Record extracts:
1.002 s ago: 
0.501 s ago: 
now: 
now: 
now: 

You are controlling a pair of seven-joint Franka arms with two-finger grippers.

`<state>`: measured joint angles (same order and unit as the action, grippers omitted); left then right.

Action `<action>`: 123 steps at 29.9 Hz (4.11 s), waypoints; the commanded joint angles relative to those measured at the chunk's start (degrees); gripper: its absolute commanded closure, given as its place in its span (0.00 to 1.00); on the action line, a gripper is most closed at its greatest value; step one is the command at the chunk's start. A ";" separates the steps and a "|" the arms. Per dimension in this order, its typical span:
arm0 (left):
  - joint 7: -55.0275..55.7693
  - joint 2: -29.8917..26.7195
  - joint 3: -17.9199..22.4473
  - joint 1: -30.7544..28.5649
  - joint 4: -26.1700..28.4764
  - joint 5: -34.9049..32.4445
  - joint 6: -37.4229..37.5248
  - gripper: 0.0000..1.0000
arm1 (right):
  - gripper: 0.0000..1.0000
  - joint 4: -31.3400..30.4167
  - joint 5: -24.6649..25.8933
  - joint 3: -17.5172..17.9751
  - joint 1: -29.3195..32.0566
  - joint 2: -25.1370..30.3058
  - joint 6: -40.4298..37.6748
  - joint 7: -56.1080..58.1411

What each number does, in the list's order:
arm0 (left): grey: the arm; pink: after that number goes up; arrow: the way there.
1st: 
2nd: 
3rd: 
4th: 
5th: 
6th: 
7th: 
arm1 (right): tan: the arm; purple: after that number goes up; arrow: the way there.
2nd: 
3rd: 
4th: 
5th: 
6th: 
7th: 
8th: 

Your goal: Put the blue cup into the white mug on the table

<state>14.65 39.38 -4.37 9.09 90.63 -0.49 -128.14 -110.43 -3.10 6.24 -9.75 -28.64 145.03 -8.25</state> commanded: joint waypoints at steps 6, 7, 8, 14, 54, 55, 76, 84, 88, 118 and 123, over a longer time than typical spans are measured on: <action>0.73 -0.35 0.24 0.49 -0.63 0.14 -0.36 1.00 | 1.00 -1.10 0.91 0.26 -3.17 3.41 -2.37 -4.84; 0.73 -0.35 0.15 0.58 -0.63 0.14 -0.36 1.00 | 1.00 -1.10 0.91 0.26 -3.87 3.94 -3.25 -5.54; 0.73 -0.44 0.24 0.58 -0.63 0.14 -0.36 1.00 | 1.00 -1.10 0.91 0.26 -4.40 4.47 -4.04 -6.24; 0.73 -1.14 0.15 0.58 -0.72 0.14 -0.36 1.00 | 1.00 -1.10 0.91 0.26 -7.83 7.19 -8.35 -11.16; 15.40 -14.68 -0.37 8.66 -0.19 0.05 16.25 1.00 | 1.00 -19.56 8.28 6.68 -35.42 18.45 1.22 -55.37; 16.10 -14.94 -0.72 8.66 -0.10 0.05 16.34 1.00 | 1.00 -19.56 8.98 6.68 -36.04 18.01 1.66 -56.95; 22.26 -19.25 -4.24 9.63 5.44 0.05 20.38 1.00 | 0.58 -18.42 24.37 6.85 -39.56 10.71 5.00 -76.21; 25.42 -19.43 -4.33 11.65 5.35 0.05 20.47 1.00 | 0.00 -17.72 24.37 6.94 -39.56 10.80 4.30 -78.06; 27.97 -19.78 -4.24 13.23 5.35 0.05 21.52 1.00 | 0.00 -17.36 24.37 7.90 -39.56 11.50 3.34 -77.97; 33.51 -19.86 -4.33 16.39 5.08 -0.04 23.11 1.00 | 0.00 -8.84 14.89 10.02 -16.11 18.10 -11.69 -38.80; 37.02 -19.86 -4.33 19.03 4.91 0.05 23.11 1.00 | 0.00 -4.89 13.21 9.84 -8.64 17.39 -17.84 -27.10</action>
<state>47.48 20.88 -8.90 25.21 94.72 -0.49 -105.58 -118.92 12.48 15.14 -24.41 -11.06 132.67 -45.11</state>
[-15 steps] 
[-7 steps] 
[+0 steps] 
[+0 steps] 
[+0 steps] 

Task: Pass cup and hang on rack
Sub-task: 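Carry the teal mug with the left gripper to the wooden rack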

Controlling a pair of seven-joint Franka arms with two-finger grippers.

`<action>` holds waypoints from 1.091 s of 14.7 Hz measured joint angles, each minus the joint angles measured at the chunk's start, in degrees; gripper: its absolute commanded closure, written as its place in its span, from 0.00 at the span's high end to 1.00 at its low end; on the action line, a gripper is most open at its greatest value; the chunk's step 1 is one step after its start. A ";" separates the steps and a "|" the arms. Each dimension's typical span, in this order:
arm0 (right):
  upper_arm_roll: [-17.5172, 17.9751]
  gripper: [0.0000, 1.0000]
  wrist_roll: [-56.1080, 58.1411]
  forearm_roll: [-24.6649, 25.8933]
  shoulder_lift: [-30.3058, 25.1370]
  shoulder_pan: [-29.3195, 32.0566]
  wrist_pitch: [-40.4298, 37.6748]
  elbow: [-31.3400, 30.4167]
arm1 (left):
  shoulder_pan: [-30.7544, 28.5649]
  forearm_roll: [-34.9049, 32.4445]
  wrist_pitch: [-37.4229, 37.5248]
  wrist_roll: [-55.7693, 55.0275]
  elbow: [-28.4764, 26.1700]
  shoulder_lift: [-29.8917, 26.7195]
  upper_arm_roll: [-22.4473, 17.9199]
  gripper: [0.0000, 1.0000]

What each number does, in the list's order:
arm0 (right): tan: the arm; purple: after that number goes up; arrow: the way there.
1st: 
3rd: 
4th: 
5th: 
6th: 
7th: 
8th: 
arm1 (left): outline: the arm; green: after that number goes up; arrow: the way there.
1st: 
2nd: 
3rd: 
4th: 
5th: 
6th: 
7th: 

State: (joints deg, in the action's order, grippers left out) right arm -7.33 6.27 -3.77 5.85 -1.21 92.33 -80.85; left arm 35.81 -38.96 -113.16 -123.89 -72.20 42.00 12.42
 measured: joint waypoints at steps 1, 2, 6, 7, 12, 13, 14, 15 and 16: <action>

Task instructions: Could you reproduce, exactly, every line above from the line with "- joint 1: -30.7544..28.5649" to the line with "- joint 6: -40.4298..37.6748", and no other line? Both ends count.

Answer area:
  - joint 1: -30.7544..28.5649
  - joint 4: -26.1700..28.4764
  - joint 5: -34.9049..32.4445
  - joint 6: -37.4229..37.5248
  - gripper: 0.0000..1.0000
arm1 (right):
  - gripper: 0.0000..1.0000
  - joint 4: -31.3400..30.4167
  - joint 5: -24.6649..25.8933
  - joint 3: -17.5172..17.9751
  - joint 1: -29.3195..32.0566
  - joint 2: -25.1370..30.3058
  - joint 6: -40.4298..37.6748

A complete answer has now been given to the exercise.